Work to be completed: Isolate every line in the records below with "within" in it.

Record extracts:

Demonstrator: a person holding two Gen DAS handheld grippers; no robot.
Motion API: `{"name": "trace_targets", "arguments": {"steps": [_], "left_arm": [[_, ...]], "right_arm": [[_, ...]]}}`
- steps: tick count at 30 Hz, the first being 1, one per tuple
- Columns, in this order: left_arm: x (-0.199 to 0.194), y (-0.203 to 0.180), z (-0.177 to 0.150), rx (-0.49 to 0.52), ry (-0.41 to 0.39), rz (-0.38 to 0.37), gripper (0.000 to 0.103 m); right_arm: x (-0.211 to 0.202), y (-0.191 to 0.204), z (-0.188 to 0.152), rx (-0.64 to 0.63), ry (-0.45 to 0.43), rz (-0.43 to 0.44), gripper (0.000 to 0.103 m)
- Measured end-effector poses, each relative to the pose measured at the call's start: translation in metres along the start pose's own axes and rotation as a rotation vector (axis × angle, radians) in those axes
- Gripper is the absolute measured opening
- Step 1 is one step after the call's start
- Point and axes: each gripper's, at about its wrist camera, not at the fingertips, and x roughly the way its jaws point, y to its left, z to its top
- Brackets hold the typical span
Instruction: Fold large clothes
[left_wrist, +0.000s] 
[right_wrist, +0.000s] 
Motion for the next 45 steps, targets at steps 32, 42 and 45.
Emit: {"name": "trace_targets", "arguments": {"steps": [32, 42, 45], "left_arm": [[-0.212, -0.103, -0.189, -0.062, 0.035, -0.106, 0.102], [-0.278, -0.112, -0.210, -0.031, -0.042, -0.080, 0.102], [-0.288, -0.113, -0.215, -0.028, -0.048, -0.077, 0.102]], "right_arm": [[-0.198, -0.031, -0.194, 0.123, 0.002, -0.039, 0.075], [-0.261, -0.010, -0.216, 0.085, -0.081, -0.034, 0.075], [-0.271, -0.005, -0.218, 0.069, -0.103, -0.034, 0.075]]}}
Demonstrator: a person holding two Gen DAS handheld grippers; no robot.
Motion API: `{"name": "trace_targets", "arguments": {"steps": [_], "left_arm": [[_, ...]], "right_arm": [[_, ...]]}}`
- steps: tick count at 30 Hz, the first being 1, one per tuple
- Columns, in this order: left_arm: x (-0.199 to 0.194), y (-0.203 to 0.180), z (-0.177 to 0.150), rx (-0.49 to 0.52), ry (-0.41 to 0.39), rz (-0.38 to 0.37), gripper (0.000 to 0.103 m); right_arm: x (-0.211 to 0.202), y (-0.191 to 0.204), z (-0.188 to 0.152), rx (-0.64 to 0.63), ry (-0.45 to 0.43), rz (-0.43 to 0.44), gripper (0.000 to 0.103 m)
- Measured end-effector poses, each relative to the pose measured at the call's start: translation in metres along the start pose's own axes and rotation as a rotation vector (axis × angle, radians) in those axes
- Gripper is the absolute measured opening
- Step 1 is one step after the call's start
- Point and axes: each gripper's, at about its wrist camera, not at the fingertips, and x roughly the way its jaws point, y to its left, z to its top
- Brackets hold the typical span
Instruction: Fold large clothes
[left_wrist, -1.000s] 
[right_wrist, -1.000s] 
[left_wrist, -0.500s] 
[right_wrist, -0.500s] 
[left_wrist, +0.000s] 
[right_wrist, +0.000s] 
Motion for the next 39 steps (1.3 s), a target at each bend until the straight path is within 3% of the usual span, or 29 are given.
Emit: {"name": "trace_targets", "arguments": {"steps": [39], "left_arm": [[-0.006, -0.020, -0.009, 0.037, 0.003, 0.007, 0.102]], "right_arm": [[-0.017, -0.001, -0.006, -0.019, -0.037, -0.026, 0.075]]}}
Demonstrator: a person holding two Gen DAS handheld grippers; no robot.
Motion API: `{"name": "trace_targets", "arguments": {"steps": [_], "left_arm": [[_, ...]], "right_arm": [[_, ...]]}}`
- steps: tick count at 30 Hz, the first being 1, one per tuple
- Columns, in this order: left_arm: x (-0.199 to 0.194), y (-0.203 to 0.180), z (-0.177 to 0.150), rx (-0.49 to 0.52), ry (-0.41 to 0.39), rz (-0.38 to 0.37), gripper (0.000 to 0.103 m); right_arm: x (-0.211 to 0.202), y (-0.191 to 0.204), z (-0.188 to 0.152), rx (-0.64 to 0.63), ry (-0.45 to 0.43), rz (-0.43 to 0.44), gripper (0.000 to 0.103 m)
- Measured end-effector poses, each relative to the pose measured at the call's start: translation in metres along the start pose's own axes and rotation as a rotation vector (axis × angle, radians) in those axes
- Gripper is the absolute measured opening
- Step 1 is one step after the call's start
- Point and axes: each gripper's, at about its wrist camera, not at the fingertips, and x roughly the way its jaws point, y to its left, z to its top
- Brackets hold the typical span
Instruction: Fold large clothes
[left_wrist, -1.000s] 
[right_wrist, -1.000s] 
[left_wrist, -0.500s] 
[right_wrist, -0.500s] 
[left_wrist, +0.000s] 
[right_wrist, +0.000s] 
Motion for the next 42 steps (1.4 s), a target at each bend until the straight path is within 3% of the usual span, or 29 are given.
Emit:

Written solution:
Motion for the next 39 steps (1.3 s), a target at each bend until the straight path is within 3% of the usual span, or 29 are given.
Motion for the next 42 steps (1.4 s), a target at each bend until the straight path is within 3% of the usual span, or 29 are given.

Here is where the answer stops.